# [What is required]
Look in the material below for the line holding "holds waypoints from". Set it down exactly, with each later line up to and including the line holding "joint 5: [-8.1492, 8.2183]".
* * * *
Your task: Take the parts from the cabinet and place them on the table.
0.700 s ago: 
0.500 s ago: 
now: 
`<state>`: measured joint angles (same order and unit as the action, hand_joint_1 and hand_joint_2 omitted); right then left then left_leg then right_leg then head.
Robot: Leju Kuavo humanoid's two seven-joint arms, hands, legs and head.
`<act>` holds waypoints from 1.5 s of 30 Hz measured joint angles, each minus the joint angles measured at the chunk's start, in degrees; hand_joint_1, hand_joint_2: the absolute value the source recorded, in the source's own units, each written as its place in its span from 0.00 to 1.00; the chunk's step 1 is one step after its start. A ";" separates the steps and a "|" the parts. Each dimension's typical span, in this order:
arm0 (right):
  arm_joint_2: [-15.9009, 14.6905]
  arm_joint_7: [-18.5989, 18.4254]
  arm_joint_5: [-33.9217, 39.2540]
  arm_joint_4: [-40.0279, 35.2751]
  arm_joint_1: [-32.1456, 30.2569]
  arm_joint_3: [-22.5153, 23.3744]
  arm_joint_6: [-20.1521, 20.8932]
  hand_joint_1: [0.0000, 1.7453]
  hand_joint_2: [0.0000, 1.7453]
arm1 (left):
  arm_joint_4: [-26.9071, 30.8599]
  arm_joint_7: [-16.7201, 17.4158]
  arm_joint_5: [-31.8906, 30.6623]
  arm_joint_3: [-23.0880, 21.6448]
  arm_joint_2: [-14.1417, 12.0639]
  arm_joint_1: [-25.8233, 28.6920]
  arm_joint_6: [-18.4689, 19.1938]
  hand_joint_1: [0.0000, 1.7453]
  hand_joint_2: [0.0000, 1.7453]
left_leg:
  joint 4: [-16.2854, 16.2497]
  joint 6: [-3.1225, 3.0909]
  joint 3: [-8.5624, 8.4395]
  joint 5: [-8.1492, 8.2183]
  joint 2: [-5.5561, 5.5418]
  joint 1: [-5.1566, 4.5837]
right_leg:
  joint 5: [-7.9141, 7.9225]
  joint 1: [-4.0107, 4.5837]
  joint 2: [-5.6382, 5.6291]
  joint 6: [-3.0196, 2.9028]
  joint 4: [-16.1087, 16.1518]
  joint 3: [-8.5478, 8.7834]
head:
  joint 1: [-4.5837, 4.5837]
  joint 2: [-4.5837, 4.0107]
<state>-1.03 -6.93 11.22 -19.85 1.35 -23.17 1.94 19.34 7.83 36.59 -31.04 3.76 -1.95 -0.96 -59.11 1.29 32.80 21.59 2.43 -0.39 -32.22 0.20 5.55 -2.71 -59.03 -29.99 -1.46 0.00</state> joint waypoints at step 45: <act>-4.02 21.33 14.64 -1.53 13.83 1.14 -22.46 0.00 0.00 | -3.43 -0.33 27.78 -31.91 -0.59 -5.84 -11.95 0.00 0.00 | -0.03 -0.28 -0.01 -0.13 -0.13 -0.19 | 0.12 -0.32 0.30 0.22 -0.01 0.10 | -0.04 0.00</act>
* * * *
# [Answer space]
`<act>` holds waypoints from 1.5 s of 30 Hz measured joint angles, each minus the joint angles measured at the chunk's start, in degrees; hand_joint_1, hand_joint_2: the absolute value the source recorded, in the source's own units, each written as its place in its span from 0.00 to 1.00; the chunk's step 1 is one step after its start. A ";" separates the steps and a "|" the parts. Each dimension's typical span, in this order:
arm0 (right):
  arm_joint_2: [-15.9009, 14.6905]
  arm_joint_7: [-18.5989, 18.4254]
  arm_joint_5: [-33.9217, 39.2540]
  arm_joint_4: [-40.0279, 35.2751]
  arm_joint_1: [-32.1456, 30.2569]
  arm_joint_3: [-22.5153, 23.3744]
  arm_joint_6: [-20.1521, 20.8932]
  hand_joint_1: [0.0000, 1.7453]
  hand_joint_2: [0.0000, 1.7453]
arm1 (left):
  arm_joint_4: [-26.9071, 30.8599]
  arm_joint_7: [-16.7201, 17.4158]
  arm_joint_5: [-31.8906, 30.6623]
  arm_joint_3: [-23.0880, 21.6448]
  arm_joint_2: [-14.1417, 12.0639]
  arm_joint_1: [-25.8233, 28.6920]
  arm_joint_6: [-18.4689, 19.1938]
  hand_joint_1: [0.0000, 1.7453]
  hand_joint_2: [0.0000, 1.7453]
left_leg:
  joint 4: [-16.2854, 16.2497]
  joint 6: [-3.1225, 3.0909]
  joint 3: [-8.5624, 8.4395]
  joint 5: [-8.1492, 8.2183]

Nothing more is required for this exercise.